NASA's joyless Mars team was poised to try one last-ditch effort between midnight and dawn Tuesday to contact its missing lander on the Red Planet.

Hopes had all but faded that they will recover the Mars Polar Lander or the two microprobes it was carrying when the craft entered the Martian atmosphere Friday, handlers admitted early today. Thoughts were already turning to the future and engineers are reassessing the design of upcoming missions.

"Tomorrow night [Tuesday morning EST] will be pretty much the last high-probability chance that we'll have," flight operations manager Richard Cook told reporters at a 2 a.m. briefing today here at the Jet Propulsion Laboratory, which manages the Mars missions for NASA.

If that effort fails, it will almost certainly leave the team in the previously unthinkable position of having lost three landers and one orbiter--the entire $360 million panoply of robots aimed at Mars this year--in what was to have been a vital second wave of research in a sequenced exploration of Mars.

The team, working carefully through a series of branching hypotheses about the missing Lander's condition, has eliminated almost all the most likely single-problem scenarios, Cook said. "Tonight's opportunity is actually a credible single-fault case"--the only such one left, he added.

After that, the assumptions take the engineers deeper into complexity and rapidly lower in probability of success, according to flight operations manager Sam Thurman, though efforts will continue for a week or two before the mission is formally pronounced deceased.

Tonight's exercise would again employ the spacecraft's omni-directional UHF antenna, which does not require accurate pointing. It was to transmit to NASA's orbiting Mars Global Surveyor as it passed 250 miles overhead, carrying an instrument that would act as a relay.

The same gambit failed Sunday, but in the meantime, controllers have sent the lander new commands that would switch it to a different "mode" that could produce better results.

Handlers decided to postpone until Tuesday night a major full-sky search--the largest such scan so far--originally planned for tonight. It would use a totally separate communications path: the spacecraft's main antenna, a medium-speed dish that has to be accurately pointed. Setting up the scan was taking longer than expected, Cook said, adding that there is not much hope for success with this approach in any case.

Managers of the two experimental penetrating microprobes also heard nothing but silence through another long night. The probes, which hitchhiked aboard the Polar Lander on its 416-million-mile journey, were supposed to have separated as the three craft entered the Martian atmosphere about 3 p.m. Friday. They were to slam into the surface at 400 mph, send back a signal and prospect for subsurface water ice.

Not a peep has been heard from any of the craft since Friday.

As NASA braced for the fallout, planetary experts were raising questions about whether the push to make missions cheaper has gone too far and whether the degree of risk accepted on this mission was too high. Some were focusing on the specifics of how to prevent such problems on the next missions in the pipeline to Mars. They have so little information from the spacecraft, their dilemma is figuring out how to cure a "disease" that could remain undiagnosable.

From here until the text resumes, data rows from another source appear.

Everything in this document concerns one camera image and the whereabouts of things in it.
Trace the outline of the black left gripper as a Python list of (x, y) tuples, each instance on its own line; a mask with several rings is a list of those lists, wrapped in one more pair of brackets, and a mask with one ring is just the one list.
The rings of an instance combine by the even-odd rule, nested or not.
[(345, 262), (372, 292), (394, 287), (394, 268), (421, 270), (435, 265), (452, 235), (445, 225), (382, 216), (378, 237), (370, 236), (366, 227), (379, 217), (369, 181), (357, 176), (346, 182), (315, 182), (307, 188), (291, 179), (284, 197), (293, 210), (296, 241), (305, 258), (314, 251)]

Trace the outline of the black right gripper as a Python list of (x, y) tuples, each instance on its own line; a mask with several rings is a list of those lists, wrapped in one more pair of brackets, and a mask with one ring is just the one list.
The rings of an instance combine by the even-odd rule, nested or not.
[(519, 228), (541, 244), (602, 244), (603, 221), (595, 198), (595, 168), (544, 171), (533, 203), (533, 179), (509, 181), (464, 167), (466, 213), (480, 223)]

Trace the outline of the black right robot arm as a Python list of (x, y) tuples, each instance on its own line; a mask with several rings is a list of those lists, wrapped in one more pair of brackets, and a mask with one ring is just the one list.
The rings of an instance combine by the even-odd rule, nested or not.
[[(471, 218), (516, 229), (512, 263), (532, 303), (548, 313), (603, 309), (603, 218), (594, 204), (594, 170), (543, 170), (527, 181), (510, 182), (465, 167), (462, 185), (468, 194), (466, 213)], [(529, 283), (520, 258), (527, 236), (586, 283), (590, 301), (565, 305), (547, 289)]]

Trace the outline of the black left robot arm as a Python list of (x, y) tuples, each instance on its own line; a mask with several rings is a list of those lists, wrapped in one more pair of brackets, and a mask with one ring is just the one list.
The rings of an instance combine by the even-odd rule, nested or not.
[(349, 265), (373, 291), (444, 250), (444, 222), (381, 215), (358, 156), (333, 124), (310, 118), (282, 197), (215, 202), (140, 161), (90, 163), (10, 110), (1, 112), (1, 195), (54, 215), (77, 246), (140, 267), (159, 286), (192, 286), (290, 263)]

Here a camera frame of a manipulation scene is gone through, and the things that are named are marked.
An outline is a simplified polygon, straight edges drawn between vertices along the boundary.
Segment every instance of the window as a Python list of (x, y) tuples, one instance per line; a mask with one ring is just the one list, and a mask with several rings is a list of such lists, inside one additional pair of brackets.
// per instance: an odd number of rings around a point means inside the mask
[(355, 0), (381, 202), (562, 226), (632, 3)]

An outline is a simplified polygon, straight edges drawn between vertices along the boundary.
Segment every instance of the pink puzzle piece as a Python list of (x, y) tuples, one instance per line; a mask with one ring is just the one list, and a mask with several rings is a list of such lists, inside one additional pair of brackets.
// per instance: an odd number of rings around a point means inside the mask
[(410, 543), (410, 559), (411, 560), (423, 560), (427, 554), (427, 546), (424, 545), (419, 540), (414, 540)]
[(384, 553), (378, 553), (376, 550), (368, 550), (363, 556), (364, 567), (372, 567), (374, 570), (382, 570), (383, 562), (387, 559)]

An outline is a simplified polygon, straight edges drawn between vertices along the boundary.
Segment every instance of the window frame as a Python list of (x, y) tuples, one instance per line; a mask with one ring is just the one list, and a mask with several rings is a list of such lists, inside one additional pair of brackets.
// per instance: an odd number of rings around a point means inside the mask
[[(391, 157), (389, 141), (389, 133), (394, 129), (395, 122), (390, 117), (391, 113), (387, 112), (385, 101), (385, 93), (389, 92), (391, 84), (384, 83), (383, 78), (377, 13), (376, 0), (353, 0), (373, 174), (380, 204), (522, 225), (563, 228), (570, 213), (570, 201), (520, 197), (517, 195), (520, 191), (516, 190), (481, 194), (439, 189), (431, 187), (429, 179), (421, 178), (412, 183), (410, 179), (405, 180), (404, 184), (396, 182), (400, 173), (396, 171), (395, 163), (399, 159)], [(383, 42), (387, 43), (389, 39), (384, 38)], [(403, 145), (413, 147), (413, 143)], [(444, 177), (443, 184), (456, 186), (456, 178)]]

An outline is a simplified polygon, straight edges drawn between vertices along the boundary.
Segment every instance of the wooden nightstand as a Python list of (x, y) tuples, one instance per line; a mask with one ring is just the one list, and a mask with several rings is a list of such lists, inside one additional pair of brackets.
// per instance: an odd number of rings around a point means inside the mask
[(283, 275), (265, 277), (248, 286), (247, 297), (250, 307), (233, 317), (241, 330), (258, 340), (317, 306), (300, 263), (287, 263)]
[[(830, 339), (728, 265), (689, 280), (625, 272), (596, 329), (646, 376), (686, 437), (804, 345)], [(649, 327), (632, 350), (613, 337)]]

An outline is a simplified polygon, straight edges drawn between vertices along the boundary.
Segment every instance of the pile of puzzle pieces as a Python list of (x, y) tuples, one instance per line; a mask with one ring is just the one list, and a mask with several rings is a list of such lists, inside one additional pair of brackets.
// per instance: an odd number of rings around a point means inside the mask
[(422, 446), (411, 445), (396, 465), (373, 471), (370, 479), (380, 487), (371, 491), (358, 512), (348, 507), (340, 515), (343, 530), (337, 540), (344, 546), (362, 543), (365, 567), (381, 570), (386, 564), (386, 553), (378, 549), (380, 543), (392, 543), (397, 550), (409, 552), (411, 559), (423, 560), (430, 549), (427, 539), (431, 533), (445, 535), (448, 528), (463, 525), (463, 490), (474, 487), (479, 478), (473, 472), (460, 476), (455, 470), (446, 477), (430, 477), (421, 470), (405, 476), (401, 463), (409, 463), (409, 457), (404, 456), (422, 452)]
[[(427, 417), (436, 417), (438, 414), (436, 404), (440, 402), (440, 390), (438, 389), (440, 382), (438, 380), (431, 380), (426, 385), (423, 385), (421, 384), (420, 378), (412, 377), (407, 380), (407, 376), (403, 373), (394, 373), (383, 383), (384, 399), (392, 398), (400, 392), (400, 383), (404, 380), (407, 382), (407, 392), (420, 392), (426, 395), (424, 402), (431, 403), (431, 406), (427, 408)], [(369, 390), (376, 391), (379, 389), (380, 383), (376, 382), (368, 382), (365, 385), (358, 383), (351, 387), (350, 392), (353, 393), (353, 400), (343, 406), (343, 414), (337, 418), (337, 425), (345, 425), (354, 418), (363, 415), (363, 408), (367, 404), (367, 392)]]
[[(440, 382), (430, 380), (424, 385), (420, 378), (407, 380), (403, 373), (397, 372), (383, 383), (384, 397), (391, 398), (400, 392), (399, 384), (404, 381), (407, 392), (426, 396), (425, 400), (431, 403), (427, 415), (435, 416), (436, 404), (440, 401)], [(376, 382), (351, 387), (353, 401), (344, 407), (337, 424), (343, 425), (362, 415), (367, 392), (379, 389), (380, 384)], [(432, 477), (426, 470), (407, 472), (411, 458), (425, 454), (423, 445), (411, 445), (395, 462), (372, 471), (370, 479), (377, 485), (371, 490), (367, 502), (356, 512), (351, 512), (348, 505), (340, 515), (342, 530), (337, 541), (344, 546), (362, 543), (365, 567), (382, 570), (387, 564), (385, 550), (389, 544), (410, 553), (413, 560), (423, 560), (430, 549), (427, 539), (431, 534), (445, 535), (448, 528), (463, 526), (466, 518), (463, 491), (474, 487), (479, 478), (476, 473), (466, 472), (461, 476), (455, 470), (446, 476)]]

The team plans to position the orbiting surveyor, launched in 1996, to point toward the lander's supposed point of touchdown. Although the 3.5-foot-tall craft verges on being too small to be detected by the camera 250 miles up, the orbiter might be able to see the long shadow the lander casts in the light of the "midnight" sun, low in the skies of the polar summer.

If the lander is at that spot, engineers would then know that the parachute, retro-rockets and other crucial components during the complex descent had worked properly and could be checked off the list, said project scientist Richard Zurek. But flight controllers said that process could take a couple of weeks.

The orbiter orbits at almost two miles per second, Cook noted, and "it's not easy to arrange to point it. If you miss by one second," the craft is two miles off.

There was also considerable speculation about the potential perils of the landing area, whose detailed properties cannot be determined from orbital imagery. Among the dangers: baby-fine dust that could have coated the spacecraft, soil so loose the craft sank into the surface or booby traps like those found on melting glaciers, engineers said.

"We're not trying to make excuses for why we failed," said Mars scientist David Crisp. "We don't want to say 'blame Mars.' We just want to find out what happened."

CAPTION: Randii Wessen, a science systems engineer at the Jet Propulsion Laboratory, stands near model of the Mars Polar Lander while discussing lack of signals.